Initially I was apprehensive of traveling and being around so many people, but I was appreciative of the health and safety efforts that Disney has implemented. Our 3 young kids (7, 5, and 2) each loved different aspects of the trip, but for sure having rest days in between park days and a decent sized house to relax helped. I look forward to taking them back when they are older and can ride more rides and appreciate other parts of Disney World.

Dance lessons

For me, exercise during the pandemic has been a challenge. While we’ve been able to take bike rides, walks, park visits, etc. in the warm months, these aren’t always possible, especially when the weather is bad.

With that in mind, my wife has always talked about taking dance lessons at a ballroom dance studio. I’m not one to shy away from dancing, but I knew this could be a big commitment from a time and money perspective. For my wife’s birthday I decided to get a Groupon for a small set of dance lessons to see if it is something we would like.
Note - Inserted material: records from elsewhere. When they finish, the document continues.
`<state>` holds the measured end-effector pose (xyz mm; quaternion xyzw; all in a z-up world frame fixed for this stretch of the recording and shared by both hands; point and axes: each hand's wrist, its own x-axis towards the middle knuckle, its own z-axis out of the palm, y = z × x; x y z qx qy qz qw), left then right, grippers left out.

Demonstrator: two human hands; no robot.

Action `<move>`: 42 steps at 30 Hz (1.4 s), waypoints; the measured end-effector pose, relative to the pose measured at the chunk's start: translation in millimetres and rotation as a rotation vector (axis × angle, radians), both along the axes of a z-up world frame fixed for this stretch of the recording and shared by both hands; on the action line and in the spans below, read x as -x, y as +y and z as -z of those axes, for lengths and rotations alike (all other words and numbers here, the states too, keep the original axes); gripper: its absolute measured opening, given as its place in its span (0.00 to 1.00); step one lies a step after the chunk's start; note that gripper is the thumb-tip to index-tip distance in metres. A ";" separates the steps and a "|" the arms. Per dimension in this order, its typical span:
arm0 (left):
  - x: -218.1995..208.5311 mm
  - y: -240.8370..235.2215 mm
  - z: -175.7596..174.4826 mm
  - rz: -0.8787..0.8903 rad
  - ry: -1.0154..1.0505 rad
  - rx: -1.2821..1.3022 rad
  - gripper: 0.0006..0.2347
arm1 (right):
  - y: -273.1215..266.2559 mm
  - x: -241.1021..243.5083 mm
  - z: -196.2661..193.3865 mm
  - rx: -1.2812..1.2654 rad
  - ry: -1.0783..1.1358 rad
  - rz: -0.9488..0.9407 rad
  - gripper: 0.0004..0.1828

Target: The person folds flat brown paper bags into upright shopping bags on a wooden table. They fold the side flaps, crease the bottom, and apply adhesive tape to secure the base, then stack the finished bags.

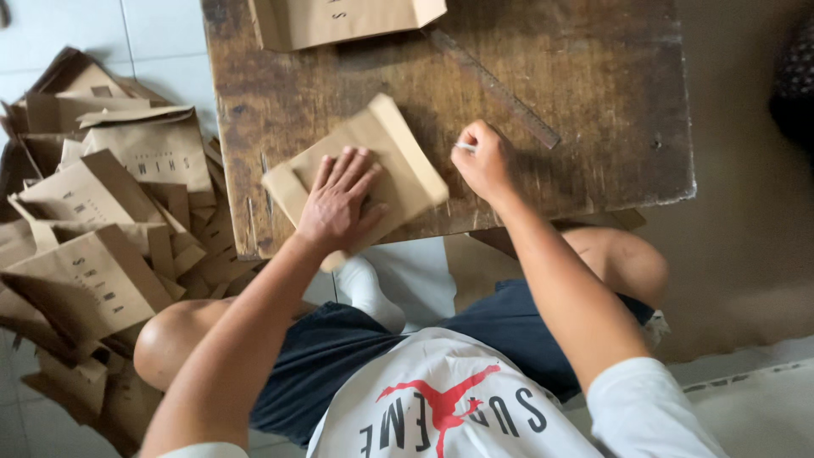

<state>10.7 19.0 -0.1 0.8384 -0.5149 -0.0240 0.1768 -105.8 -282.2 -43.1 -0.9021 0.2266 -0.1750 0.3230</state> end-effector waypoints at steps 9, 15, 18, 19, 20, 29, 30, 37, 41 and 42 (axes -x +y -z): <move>-8.0 -29.0 22.8 0.116 -0.115 0.282 0.24 | 96.0 21.2 -41.8 -0.094 0.186 -0.145 0.17; -8.1 -27.0 12.9 0.121 -0.100 0.278 0.16 | 124.4 40.2 -50.7 -0.216 0.328 -0.154 0.27; -8.5 -29.4 7.3 0.125 -0.087 0.189 0.15 | 130.1 35.5 -66.7 -0.262 0.410 -0.132 0.37; -8.5 -28.3 8.0 0.126 -0.089 0.191 0.15 | 131.5 35.8 -65.2 -0.259 0.409 -0.131 0.37; -9.2 -27.8 8.4 0.134 -0.050 0.173 0.18 | 132.2 35.1 -63.9 -0.287 0.411 -0.134 0.37; -7.3 -26.4 -7.2 0.122 -0.008 0.141 0.26 | 105.4 -4.2 -38.4 -0.097 0.256 -0.110 0.28; -7.5 -25.7 -5.7 0.123 -0.003 0.133 0.27 | 104.2 -9.2 -28.2 -0.091 0.245 -0.106 0.26; -9.3 -26.9 8.5 0.134 -0.013 0.219 0.26 | 98.7 -7.2 -11.0 -0.067 0.214 -0.107 0.26; -10.2 -29.3 10.8 0.131 -0.039 0.244 0.26 | 95.9 -15.2 -24.0 -0.109 0.157 -0.109 0.25; -8.5 -26.8 13.4 0.133 -0.032 0.246 0.26 | 97.9 -17.0 -28.0 -0.164 0.109 -0.106 0.25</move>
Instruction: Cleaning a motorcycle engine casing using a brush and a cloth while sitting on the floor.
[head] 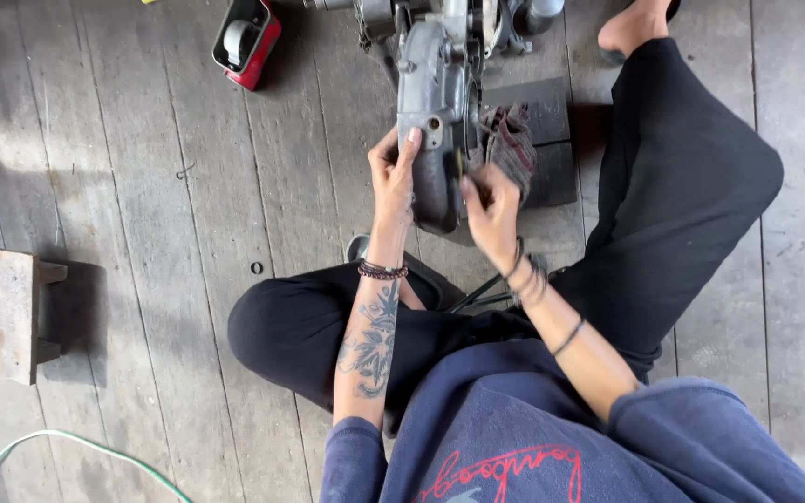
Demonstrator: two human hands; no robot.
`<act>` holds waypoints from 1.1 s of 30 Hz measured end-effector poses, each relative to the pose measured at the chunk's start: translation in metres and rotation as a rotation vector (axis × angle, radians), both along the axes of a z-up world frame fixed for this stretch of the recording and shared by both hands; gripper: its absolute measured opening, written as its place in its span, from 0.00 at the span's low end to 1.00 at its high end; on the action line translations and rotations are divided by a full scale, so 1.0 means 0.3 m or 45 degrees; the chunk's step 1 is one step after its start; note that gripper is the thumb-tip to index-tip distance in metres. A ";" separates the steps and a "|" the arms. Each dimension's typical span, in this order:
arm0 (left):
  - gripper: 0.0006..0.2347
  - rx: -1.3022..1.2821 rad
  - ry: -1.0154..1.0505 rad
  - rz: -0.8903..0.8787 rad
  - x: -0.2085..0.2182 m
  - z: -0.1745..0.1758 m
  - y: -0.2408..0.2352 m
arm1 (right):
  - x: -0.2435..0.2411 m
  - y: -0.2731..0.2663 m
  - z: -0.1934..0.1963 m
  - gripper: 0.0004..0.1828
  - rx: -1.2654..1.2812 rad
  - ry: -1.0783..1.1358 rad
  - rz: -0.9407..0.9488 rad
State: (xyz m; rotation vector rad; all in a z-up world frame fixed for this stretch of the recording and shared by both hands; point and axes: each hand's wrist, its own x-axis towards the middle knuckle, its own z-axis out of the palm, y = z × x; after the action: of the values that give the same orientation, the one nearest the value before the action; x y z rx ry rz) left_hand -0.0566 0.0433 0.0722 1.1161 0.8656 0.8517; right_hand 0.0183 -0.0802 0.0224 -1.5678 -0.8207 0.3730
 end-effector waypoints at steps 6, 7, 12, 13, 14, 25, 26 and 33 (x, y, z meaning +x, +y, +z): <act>0.10 0.002 0.030 -0.026 -0.014 -0.067 0.032 | -0.023 -0.001 -0.060 0.10 -0.001 0.067 -0.067; 0.10 0.001 0.040 -0.025 -0.017 -0.083 0.007 | -0.045 -0.027 -0.042 0.10 -0.003 0.077 -0.066; 0.12 -0.019 -0.031 0.020 -0.006 -0.087 0.023 | -0.085 -0.056 -0.008 0.10 0.007 0.164 -0.031; 0.12 -0.024 -0.030 0.021 0.000 -0.083 0.021 | -0.056 -0.048 -0.014 0.10 0.002 0.166 -0.030; 0.11 -0.003 -0.032 -0.011 -0.005 -0.076 0.024 | -0.039 -0.036 -0.021 0.09 0.000 0.185 -0.039; 0.11 0.047 -0.068 -0.055 -0.005 -0.128 0.036 | -0.107 -0.123 -0.017 0.08 -0.045 0.107 -0.041; 0.15 -0.028 -0.137 -0.098 -0.013 -0.131 0.037 | -0.136 -0.142 0.007 0.07 -0.089 0.245 -0.048; 0.21 -0.152 -0.184 -0.108 -0.019 -0.140 0.033 | -0.166 -0.176 0.017 0.02 -0.153 0.565 -0.085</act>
State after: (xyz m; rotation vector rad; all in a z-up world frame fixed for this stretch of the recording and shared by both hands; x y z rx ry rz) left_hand -0.0624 0.0533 0.0302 0.9681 0.7347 0.7901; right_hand -0.0317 -0.1331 0.0277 -1.5391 -0.4072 0.7020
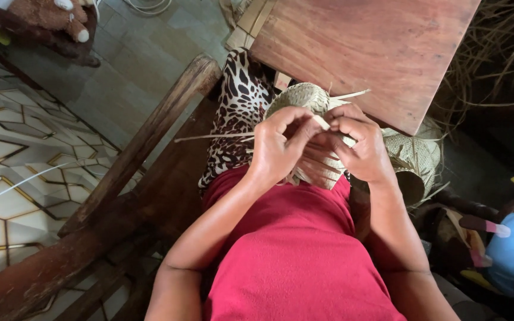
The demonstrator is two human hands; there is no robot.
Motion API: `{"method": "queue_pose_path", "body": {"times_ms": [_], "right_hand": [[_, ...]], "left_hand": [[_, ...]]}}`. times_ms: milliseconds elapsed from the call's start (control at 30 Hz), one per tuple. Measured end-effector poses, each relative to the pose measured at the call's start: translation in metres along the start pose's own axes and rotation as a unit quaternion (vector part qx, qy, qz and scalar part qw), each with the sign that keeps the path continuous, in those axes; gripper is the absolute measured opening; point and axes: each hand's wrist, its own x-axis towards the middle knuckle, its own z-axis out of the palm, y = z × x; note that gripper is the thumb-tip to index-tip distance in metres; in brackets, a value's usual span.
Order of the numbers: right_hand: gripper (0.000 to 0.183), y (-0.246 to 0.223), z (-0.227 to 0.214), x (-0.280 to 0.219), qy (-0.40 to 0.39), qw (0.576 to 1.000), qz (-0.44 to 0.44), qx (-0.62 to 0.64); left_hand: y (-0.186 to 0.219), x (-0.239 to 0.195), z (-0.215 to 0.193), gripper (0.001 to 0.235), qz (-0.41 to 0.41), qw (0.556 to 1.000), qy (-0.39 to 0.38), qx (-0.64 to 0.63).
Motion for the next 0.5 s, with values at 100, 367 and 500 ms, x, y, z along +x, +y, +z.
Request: {"method": "queue_pose_path", "body": {"times_ms": [100, 367, 500], "right_hand": [[0.007, -0.001, -0.001, -0.001, -0.013, 1.000, 0.015, 0.008], [0.012, -0.007, 0.001, 0.001, -0.049, 0.993, -0.070, -0.078], [0.017, -0.001, 0.000, 0.000, -0.042, 0.995, -0.066, -0.059]], "left_hand": [[0.005, -0.001, -0.004, 0.007, -0.012, 0.997, -0.073, -0.010], [-0.001, 0.007, -0.015, 0.003, -0.003, 0.980, -0.196, 0.027], [-0.010, 0.005, -0.013, 0.003, -0.065, 0.981, -0.182, -0.028]]}}
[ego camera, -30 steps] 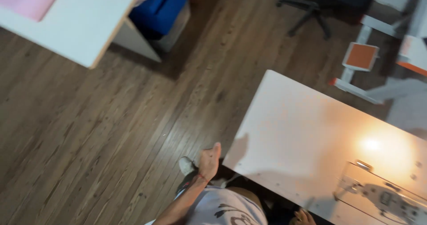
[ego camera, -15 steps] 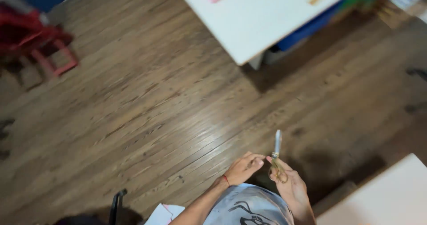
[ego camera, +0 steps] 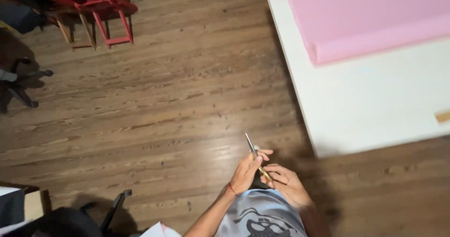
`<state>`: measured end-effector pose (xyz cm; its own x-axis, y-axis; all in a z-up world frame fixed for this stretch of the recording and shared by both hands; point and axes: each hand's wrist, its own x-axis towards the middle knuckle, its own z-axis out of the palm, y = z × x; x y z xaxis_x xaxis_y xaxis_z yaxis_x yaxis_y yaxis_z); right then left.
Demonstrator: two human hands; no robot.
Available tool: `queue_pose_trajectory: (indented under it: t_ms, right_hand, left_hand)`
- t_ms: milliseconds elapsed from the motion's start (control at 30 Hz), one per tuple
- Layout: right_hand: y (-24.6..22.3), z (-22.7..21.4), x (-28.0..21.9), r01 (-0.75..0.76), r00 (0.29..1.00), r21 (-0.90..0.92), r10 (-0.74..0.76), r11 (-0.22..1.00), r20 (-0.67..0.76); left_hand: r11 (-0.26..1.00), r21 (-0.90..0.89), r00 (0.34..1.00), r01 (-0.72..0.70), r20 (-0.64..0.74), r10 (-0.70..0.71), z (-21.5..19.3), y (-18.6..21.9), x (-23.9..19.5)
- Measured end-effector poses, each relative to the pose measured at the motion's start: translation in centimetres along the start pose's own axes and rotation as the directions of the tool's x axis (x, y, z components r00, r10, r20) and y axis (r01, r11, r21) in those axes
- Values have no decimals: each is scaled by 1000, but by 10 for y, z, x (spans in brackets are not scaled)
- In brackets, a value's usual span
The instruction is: The recorder is measuring and marking a large piece of pink leather with a ruler and pencil, then cutting it with scissors.
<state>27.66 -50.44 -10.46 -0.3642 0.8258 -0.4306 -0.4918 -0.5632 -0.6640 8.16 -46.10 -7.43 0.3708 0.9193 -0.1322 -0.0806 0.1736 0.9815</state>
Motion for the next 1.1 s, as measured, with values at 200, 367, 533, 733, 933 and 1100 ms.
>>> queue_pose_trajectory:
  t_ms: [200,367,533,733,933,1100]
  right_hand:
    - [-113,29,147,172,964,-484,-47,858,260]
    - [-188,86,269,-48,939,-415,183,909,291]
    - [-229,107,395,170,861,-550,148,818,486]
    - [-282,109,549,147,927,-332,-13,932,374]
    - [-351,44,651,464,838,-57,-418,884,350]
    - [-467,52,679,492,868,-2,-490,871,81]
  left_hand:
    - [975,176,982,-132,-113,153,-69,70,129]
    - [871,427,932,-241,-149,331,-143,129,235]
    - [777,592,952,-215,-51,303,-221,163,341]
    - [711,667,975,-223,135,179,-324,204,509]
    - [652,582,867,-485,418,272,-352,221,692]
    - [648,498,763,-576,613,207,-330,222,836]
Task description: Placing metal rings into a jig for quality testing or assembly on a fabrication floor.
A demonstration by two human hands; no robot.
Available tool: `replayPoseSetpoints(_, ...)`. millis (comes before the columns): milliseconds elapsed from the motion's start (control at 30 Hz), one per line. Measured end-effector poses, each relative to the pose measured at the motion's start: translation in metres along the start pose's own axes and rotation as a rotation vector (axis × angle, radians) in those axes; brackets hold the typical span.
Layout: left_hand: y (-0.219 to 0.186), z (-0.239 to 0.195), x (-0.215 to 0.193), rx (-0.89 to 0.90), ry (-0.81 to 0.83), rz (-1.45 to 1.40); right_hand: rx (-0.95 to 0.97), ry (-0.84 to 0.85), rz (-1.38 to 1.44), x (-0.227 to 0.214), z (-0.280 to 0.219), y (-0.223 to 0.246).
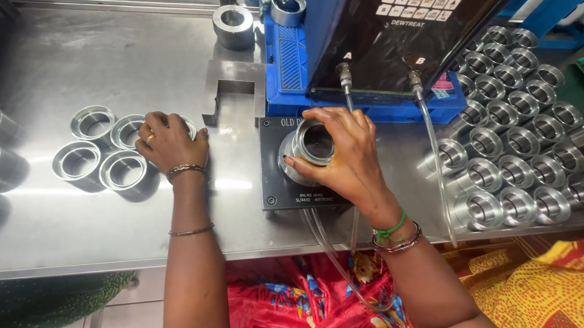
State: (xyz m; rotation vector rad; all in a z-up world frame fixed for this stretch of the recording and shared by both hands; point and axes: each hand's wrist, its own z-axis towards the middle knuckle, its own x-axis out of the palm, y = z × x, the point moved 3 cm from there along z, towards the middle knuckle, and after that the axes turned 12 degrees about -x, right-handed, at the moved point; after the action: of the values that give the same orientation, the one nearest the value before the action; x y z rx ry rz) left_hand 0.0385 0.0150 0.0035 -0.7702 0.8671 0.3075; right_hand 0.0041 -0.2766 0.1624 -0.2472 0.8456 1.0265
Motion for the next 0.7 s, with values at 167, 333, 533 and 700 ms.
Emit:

We’ve been taking lessons 3-5 times a month now for the past few months. We cover many styles of dance including rumba, cha cha, tango, waltz, swing, and more. I’m happy to say it has been fun and also a great way for us to spend 1 on 1 time together without other interruptions.

TikTok videos

As I mentioned in my Weekly Tips and Experimenting with New Mediums and In Search of Creativity posts, I started sharing short #PSAforTheDay tips and tricks. First it was Twitter posts with static images, then animated GIFs, and finally short form videos on TikTok. This was primarily a creativity outlet but also enabled me to learn new technology and processes (ex. creating GIFs, editing videos efficiently, adding subtitles to video, etc.)

The key through it all though was I was curious to learn and driven to share. I’ve always enjoyed the quote:

“Knowledge learned that is not shared is knowledge lost.”

This felt like a great way to ensure that knowledge I’ve picked up over many years (and still learning) is not lost.

PSAforTheDay posts on Twitter

BrianTJackett videos on TikTok

Looking ahead

I have a few high-level goals for 2022. I like to document them publicly to help hold me accountable throughout the year.

  • Read 6 books (started book 1 this week already)
  • Walk 5 miles per week (treadmill delivering this week)
  • Compete in a dance competition (signed up for March)

Conclusion

How about you? How was your 2021? I hope it was a good and fruitful year and that you can appreciate the positive parts. Now that we’re a few days into 2022 I challenge you to reflect on your past year and set SMART goals for the year ahead.